- [GOAL OF THE EXERCISE]: Write out the full listing, matching it line for line.
---------- GIVEN MATERIAL ----------
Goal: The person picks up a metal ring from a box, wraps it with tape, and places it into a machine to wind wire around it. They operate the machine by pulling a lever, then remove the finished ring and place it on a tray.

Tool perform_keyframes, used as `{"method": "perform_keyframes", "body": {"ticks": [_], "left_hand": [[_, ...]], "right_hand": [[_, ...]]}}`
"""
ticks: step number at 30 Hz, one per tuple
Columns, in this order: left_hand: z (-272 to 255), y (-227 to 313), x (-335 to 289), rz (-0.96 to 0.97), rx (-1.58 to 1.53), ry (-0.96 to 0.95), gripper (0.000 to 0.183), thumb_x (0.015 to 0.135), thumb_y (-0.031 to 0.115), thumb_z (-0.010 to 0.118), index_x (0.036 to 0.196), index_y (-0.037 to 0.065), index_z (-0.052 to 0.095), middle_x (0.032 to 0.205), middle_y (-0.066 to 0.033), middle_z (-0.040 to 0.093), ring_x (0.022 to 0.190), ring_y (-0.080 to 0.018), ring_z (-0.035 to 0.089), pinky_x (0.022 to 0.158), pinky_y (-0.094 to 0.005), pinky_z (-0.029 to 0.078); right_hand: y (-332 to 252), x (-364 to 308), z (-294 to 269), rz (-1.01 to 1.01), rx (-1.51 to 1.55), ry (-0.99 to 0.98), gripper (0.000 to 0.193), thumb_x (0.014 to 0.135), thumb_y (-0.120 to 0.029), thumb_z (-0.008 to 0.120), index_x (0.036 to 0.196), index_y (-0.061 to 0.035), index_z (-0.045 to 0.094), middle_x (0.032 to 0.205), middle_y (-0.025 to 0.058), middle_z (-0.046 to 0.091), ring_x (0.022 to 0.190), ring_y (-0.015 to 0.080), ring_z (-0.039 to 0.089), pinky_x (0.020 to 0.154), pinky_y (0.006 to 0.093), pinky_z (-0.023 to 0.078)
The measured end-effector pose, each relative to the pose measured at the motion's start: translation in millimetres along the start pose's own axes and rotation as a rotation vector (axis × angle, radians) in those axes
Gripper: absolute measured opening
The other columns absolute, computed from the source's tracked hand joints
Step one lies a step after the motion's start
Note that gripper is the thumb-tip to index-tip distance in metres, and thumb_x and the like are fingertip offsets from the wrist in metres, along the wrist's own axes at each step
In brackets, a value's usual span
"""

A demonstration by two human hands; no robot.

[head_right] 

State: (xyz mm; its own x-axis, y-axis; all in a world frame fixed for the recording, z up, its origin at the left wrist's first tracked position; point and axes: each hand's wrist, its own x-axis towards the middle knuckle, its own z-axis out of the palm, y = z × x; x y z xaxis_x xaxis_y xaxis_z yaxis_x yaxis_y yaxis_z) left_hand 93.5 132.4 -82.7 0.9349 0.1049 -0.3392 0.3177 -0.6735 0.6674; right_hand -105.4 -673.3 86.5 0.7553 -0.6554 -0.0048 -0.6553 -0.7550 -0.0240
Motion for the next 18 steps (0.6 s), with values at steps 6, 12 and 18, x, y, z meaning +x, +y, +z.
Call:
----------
- [ANSWER SPACE]:
Goal: The person picks up a metal ring from a box, wraps it with tape, and places it into a machine to wind wire around it. They operate the machine by pulling a lever, then remove the finished ring and place it on a tray.

Tool perform_keyframes, used as `{"method": "perform_keyframes", "body": {"ticks": [_], "left_hand": [[_, ...]], "right_hand": [[_, ...]]}}`
"""
ticks: step number at 30 Hz, one per tuple
Columns, in this order: left_hand: z (-272 to 255), y (-227 to 313), x (-335 to 289), rz (-0.96 to 0.97), rx (-1.58 to 1.53), ry (-0.96 to 0.95), gripper (0.000 to 0.183), thumb_x (0.015 to 0.135), thumb_y (-0.031 to 0.115), thumb_z (-0.010 to 0.118), index_x (0.036 to 0.196), index_y (-0.037 to 0.065), index_z (-0.052 to 0.095), middle_x (0.032 to 0.205), middle_y (-0.066 to 0.033), middle_z (-0.040 to 0.093), ring_x (0.022 to 0.190), ring_y (-0.080 to 0.018), ring_z (-0.035 to 0.089), pinky_x (0.022 to 0.158), pinky_y (-0.094 to 0.005), pinky_z (-0.029 to 0.078); right_hand: y (-332 to 252), x (-364 to 308), z (-294 to 269), rz (-1.01 to 1.01), rx (-1.51 to 1.55), ry (-0.99 to 0.98), gripper (0.000 to 0.193), thumb_x (0.014 to 0.135), thumb_y (-0.120 to 0.029), thumb_z (-0.008 to 0.120), index_x (0.036 to 0.196), index_y (-0.061 to 0.035), index_z (-0.045 to 0.094), middle_x (0.032 to 0.205), middle_y (-0.025 to 0.058), middle_z (-0.046 to 0.091), ring_x (0.022 to 0.190), ring_y (-0.015 to 0.080), ring_z (-0.039 to 0.089), pinky_x (0.020 to 0.154), pinky_y (0.006 to 0.093), pinky_z (-0.023 to 0.078)
The measured end-effector pose, each relative to the pose measured at the motion's start: translation in millimetres along the start pose's own axes and rotation as a rotation vector (axis × angle, radians) in those axes
Gripper: absolute measured opening
The other columns absolute, computed from the source's tracked hand joints
Step one lies a step after the motion's start
Note that gripper is the thumb-tip to index-tip distance in metres, and thumb_x and the like are fingertip offsets from the wrist in metres, along the wrist's own axes at each step
In brackets, a value's usual span
"""

A demonstration by two human hands; no robot.

[head_right] 

State: (xyz mm; its own x-axis, y-axis; all in a world frame fixed for the recording, z up, its origin at the left wrist's first tracked position; point and axes: each hand's wrist, its own x-axis towards the middle knuckle, its own z-axis out of the palm, y = z × x; x y z xaxis_x xaxis_y xaxis_z yaxis_x yaxis_y yaxis_z) left_hand 93.5 132.4 -82.7 0.9349 0.1049 -0.3392 0.3177 -0.6735 0.6674; right_hand -105.4 -673.3 86.5 0.7553 -0.6554 -0.0048 -0.6553 -0.7550 -0.0240
Motion for the next 18 steps (0.6 s), with values at steps 6, 12 and 18, x, y, z meaning +x, +y, +z.
Call:

For this exercise, nothing further remains.